**Exercise:**
Look below for the line with "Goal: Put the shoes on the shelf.". Extract that line and each one after it through the last, word for word.

**Collected material:**
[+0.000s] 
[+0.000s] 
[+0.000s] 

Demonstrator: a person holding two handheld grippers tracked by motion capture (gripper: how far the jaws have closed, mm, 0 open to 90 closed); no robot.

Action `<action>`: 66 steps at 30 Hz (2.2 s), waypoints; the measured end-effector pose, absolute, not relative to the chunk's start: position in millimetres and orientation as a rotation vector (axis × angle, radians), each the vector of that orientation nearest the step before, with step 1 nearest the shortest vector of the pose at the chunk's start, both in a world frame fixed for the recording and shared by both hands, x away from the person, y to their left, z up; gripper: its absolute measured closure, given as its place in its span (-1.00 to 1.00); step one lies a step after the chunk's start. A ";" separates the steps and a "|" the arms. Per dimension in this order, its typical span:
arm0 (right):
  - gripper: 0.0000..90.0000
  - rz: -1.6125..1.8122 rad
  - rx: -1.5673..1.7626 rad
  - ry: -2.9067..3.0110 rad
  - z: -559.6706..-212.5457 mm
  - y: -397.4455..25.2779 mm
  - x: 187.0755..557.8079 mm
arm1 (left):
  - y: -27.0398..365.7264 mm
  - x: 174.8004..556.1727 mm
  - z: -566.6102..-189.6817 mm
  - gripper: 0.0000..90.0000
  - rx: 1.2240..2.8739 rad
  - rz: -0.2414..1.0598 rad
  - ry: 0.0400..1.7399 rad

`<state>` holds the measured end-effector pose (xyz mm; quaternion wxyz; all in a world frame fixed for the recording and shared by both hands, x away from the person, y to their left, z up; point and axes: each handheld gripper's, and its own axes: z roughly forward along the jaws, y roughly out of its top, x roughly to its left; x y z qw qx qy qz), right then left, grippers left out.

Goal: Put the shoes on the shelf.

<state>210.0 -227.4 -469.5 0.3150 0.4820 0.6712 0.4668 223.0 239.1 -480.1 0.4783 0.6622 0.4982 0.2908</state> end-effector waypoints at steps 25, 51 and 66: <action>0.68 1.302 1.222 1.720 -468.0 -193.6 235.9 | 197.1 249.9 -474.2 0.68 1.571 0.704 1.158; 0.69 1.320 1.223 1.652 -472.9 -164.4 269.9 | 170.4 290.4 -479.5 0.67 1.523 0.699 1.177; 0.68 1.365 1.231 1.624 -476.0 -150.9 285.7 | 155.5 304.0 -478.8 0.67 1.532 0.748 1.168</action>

**Response to the exercise:**
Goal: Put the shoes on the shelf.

<state>210.0 -227.4 -469.5 0.3150 0.4820 0.6712 0.4668 223.0 239.1 -480.1 0.4783 0.6622 0.4982 0.2908</state> end-effector waypoints at steps 25, 51 and 66: <action>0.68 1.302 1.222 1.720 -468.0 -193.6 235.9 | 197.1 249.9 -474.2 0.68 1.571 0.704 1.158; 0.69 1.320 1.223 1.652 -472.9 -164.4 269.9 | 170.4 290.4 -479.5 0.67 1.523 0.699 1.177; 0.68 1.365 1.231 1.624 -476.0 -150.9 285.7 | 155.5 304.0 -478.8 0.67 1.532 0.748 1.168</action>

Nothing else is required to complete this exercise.